I was munching on cheese the entire time I was writing this.   



Monday, March 26, 2012

Coz life's a raw ghetto dream ...





Untitled. Rhyming exercise.

And you’re swaggin’ like a mofo
With all those paint on your torso
Even with all that shit ya still a so-so
Your dipstick hangin’ like a broncho’s
So quit fuckin’ yappin’ at me ya’ bozo
I’d rather catch a sniff & fly with my dodo
Even ride the night train with a hobo
And frenchkiss him under a mistletoe
So ya gotta stop trippin’ me like a yoyo
I ain’t all love & peace & boho
Beat you up & dump ya ass on a rickshaw
You ain’t ever tastin’ my shiznits you junko!



Monday, March 19, 2012

WoohooS & BoohooS



Morrissey is coming.  Here.  In the Philippines.  Morrissey, who in MY list of my favorite, greatest most iconic male lead vocalists, is up there with Kurt Cobain (Nirvana), Michael Stipe (REM), Thom Yorke (Radiohead), Robert Plant (Led Zeppelin), John Lennon (Beatles), Roger Daltrey & Pete Townshend (The Who), Jim Morrisson (The Doors), Bradley Nowell (Sublime), Mick Jagger (Rolling Stones), Axl Rose (Guns n' Roses), Steven Tyler (Aerosmith), Joe Strummer (The Clash), Ian Curtis (Joy Division), David Byrne (Talking Heads) and of course Bob Marley (Bob Marley & The Wailers).  There are a lot of others who are of course equally great but for me, these guys are the lead rocketships that propelled everyone into space, the Vostok 1, the Yuri GagarinS of music, elevating their genre into mind-blowing, out-of-this world greatness.  And Morrissey, lead vocals of my most favorite 80's band The Smiths, is coming to town.  And all I can say is ... %$#@!  Because I might not be able to watch him.  Out of all the other shows I've already missed (Whitest Boy Alive, Incubus, Death Cab for Cutie, and tonight, Toe), this will prove to be the most heartbreaking of them all.  Dolores (Cranberries) is coming also, might be as heartbreaking but my love for Ms. O' Riordan merits another post, hailing other female lead vocalists as well.  Oh boohoo how this blows. One of those rare times I really wish I chose the path more travelled, where a steady income is available twice a month ... "I was looking for a job, and then I found a job, and heaven knows I'm miserable now. In my life, why do I give valuable time, to people who don't care if I live or die?"

Friday, July 29, 2011

Frankie

Coz he is so worth it.

Monday, July 18, 2011

Poets Lie (both literal meanings)

Today's dose of penned drumfire:

Crispin's tirade. After narrating the story of poet Mutya Dimatahimik, who, during a protest rally against Marcos, lay down in front of an oncoming tank. She was 5 months pregnant. The tank only stopped when it was only a few feet from her. The soldiers inside the tank dragged her aside and beat her unconscious. She nearly lost her child.

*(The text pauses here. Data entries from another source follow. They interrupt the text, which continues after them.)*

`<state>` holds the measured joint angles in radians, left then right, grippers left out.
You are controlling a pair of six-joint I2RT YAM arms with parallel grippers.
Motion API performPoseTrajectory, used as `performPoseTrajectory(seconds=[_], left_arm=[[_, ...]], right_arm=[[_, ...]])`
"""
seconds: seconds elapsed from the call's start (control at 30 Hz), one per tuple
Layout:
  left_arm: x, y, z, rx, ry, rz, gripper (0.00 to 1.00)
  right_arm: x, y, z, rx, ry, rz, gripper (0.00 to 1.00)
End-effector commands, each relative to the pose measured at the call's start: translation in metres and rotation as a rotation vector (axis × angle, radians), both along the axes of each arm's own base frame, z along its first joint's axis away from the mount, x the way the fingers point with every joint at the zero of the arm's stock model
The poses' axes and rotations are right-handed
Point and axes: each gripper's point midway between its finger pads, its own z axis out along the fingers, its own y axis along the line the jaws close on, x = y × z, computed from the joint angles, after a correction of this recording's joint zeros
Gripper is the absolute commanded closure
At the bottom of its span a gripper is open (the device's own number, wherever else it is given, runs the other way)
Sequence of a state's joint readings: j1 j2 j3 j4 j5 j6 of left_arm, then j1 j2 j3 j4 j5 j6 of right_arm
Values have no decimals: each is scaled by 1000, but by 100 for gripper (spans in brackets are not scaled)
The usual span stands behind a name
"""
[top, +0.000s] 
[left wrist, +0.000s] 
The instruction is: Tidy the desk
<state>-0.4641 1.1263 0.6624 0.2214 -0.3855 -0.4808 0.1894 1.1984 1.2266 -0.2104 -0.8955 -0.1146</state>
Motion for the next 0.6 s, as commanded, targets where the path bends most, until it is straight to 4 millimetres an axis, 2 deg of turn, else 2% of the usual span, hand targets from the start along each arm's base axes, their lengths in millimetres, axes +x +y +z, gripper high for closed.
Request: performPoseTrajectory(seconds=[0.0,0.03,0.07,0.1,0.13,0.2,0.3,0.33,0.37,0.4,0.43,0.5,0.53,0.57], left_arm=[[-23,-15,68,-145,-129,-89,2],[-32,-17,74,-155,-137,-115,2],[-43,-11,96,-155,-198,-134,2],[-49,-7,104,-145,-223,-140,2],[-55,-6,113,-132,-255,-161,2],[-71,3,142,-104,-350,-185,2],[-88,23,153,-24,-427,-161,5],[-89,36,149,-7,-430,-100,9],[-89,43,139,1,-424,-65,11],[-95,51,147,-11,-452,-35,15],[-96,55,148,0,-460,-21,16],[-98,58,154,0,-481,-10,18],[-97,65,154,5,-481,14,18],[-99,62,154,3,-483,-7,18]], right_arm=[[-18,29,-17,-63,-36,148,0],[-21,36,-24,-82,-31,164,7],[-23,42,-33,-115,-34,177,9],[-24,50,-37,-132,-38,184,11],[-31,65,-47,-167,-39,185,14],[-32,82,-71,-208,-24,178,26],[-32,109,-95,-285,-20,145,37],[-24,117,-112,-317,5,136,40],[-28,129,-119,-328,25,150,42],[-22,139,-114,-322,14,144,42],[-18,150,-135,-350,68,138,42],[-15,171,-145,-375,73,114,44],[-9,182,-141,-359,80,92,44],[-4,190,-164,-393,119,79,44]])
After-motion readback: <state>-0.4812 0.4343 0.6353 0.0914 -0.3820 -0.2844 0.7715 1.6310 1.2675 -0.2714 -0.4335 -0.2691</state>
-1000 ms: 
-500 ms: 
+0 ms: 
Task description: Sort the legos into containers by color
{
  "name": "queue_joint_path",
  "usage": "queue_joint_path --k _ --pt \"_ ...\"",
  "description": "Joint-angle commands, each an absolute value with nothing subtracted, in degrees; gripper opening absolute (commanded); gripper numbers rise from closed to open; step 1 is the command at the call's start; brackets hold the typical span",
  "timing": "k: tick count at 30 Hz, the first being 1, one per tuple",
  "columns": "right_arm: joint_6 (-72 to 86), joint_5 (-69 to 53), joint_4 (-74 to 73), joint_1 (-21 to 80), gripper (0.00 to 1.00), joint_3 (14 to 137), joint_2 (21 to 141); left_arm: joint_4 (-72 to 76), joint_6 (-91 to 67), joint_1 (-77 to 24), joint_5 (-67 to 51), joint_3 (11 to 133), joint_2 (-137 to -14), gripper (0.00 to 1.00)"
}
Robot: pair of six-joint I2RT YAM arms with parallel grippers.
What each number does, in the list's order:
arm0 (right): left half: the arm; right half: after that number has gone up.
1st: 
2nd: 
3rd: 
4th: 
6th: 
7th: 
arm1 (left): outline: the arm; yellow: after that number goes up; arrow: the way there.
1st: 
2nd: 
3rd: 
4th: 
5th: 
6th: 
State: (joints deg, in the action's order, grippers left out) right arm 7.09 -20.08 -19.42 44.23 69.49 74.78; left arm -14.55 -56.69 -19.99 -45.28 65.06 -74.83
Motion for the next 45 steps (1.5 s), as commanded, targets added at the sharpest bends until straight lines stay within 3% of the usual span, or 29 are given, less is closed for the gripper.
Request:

"Truly romantic bullshit, in retrospect ... And yet 'No lyric has ever stopped a tank,' so said Seamus Heaney. Auden said that 'poetry makes nothing happen.' Bullshit! I reject all that wholeheartedly! What do they know about the mechanics of tanks! How can anyone estimate the ballistic quality of words? Invisible things happen in intangible moments. What should keep us writing is precisely that possibility of explosions. If not, what then?" - Crispin Salvador, from Ilustrado by Miguel Syjuco, page 205.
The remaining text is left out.